The Government announced a policy to encourage a change to more efficient diesel engines. Good move. Then they completely ignore the fact that modern diesel engines cannot run efficiently on the dirty fuel produced by Petrojam, more than 20 times the sulphur content of Japan or Europe that are our best sources for good diesel vehicles of any size. It’s like running your new high-tech BMW on kerosene! Therefore the costs of maintenance are a burden to even those who have the original down payment.

Petrojam continues to be a major hurdle, as in order to significantly improve its quality it will require a massive capital injection that we do not have, and that will push the Government further into debt. It will not achieve a commercial viability if the Government reduced oil import taxes to realistic levels to lower electricity and transport costs to competitive levels.

So both hands are tied, and the loser is Jamaica. We tax the import of oil, we transform it inefficiently into a slush that destroys your vehicle, we tax the sales at gas stations, we tax the parts needed for repairs, and I will never agree that this is a sensible policy. This is more than “a tax”, this is an “attack”!

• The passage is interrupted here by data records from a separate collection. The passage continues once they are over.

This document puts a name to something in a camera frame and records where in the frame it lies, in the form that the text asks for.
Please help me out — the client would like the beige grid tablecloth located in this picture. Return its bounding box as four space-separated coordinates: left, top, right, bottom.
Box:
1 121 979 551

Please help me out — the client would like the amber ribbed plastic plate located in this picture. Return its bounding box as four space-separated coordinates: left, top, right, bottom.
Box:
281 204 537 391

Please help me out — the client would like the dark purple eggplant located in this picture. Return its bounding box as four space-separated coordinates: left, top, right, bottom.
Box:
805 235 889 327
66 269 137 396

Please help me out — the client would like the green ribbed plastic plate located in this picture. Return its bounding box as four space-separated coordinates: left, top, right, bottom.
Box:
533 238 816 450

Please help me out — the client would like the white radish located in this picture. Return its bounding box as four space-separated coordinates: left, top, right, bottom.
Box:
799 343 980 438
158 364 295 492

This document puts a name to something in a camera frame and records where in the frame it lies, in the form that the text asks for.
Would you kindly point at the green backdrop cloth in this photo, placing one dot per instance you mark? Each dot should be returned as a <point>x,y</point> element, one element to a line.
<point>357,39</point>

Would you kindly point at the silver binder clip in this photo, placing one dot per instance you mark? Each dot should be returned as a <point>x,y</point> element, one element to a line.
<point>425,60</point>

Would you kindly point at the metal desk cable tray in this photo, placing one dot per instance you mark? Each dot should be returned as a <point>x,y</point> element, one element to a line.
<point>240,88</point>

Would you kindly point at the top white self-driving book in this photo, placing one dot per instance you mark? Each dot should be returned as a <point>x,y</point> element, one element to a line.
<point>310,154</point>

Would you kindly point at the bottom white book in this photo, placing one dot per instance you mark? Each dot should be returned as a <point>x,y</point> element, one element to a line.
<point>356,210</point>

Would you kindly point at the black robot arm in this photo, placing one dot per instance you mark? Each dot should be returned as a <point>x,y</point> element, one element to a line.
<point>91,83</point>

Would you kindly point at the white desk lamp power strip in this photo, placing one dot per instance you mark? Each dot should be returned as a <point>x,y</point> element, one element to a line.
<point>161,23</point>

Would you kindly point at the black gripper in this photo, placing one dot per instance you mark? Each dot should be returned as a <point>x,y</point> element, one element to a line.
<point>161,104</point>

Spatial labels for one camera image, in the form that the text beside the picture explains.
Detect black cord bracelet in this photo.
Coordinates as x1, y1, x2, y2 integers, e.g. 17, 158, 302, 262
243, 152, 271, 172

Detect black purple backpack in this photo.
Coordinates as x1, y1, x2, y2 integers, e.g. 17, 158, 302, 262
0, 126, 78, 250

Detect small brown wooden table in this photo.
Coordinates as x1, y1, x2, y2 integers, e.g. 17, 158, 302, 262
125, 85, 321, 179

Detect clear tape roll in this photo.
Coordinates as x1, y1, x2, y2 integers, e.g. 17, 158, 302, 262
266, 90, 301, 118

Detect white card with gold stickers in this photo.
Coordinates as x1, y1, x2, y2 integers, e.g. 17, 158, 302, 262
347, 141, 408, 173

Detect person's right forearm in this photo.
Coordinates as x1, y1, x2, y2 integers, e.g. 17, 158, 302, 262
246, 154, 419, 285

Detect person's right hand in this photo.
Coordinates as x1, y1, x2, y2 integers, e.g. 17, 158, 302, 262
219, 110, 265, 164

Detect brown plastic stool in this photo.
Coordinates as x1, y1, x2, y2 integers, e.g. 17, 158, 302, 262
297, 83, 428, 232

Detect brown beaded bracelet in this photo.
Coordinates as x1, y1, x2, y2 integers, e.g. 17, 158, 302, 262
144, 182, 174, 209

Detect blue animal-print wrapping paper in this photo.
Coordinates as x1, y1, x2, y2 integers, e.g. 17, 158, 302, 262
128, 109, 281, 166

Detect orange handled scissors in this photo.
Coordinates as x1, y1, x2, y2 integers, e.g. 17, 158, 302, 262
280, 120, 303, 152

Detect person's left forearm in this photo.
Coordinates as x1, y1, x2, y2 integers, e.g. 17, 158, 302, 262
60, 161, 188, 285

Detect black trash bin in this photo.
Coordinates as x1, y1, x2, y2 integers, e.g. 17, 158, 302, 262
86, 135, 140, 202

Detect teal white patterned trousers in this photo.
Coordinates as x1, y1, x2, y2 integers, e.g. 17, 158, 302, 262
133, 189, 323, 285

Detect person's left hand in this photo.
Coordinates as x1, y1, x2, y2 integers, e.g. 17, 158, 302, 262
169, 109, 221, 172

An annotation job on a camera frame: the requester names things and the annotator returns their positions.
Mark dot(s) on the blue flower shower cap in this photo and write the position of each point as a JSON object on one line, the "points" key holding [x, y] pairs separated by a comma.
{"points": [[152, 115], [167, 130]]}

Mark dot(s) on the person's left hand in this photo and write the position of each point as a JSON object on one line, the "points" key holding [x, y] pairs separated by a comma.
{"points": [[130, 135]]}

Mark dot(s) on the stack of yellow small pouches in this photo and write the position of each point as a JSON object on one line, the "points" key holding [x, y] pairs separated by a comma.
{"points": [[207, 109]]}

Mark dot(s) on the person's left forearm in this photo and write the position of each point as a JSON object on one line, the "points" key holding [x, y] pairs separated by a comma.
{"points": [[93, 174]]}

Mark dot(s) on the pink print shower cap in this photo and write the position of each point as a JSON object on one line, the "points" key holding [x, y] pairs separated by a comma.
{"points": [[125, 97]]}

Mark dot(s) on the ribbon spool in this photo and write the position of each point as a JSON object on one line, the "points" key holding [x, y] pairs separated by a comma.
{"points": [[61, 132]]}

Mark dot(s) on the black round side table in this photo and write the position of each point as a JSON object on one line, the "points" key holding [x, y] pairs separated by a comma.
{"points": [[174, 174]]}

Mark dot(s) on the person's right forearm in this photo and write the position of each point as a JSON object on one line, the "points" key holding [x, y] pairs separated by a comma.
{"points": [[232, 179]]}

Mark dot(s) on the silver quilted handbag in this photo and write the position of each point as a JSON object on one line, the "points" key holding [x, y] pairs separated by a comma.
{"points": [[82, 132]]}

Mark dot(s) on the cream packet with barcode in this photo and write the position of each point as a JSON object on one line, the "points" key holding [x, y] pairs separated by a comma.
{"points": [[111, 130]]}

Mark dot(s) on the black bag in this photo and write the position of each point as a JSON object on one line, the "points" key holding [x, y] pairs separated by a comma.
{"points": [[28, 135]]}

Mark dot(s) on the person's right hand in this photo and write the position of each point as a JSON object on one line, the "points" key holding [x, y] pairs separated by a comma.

Quite realistically, I don’t think that people remember the long argument of engines being wrecked when motor vehicle production moved entirely away from leaded fuels. Perhaps we should say in retrospect, thank goodness for the “Shell waiver” that broke the back of the long debate that was really going nowhere, and finally delivered 87 and 90 octane unleaded gasoline. (High-end vehicle drivers should note that the current crop of $10-million vehicles really require 93 octane to run efficiently.) Please also remember the debacle when E-10 was introduced. Lots of lives in the fishing and boating industries could have been lost.

The total impact of inefficient transportation is a significant cost driver that defeats most elements of the improvements relevant to be competitive in any industry. From smoking buses polluting the environment to people frustrated by four-hour daily commutes within a radius of 20 miles, the anger management needed to control the hostility of the drivers of public passenger vehicles that cannot make enough trips per day in order to make a profit; no wonder we have an angry workforce.

The impact of poorly designed transportation systems cannot be properly evaluated, and I am really ready to try the train. I am also ready to try again to promote my 25-year-old plan to put monorails above the paved Kingston drainage system (after all, we already own the land). I also support the efforts to schedule cross-mountain routes for heavy haulage in one-way convoys at the time of least usage, for example Ewarton to Ocho Rios at 2:30 am to 4:00 am until the highway networks are working efficiently.

Again we can see that in order for policies to be successful there is a strong reason for an integration of the critical success factors. We need “joined-up” government that can make simultaneous changes across our current ministries and defeat their bureaucratic hegemony of power.

The speed limits on our roads and highways are still a stop-and-start factor because we allow building in close proximity to those highways. A drive from Montego Bay to Port Antonio has the stop-and-start factors that seem to be more about testing your brakes and acceleration, rather than enabling rapid transit! How stupid is that? Well, perhaps I may be the only person with an opinion, or maybe I care less about the dangers supposedly attached to the identification of irrationality in governance.

Transportation of goods can be efficient and can reduce costs significantly if approached intelligently. Transportation of people can increase the proximity of their homes in relation to work, and transform commuting into a non-stressful experience, as the employees of Jamaica Broilers now enjoy. We can distribute more offshoot industries and work from home in many cases and access the opportunities offered in the ICT industry, all by sensible planning and policy implementation.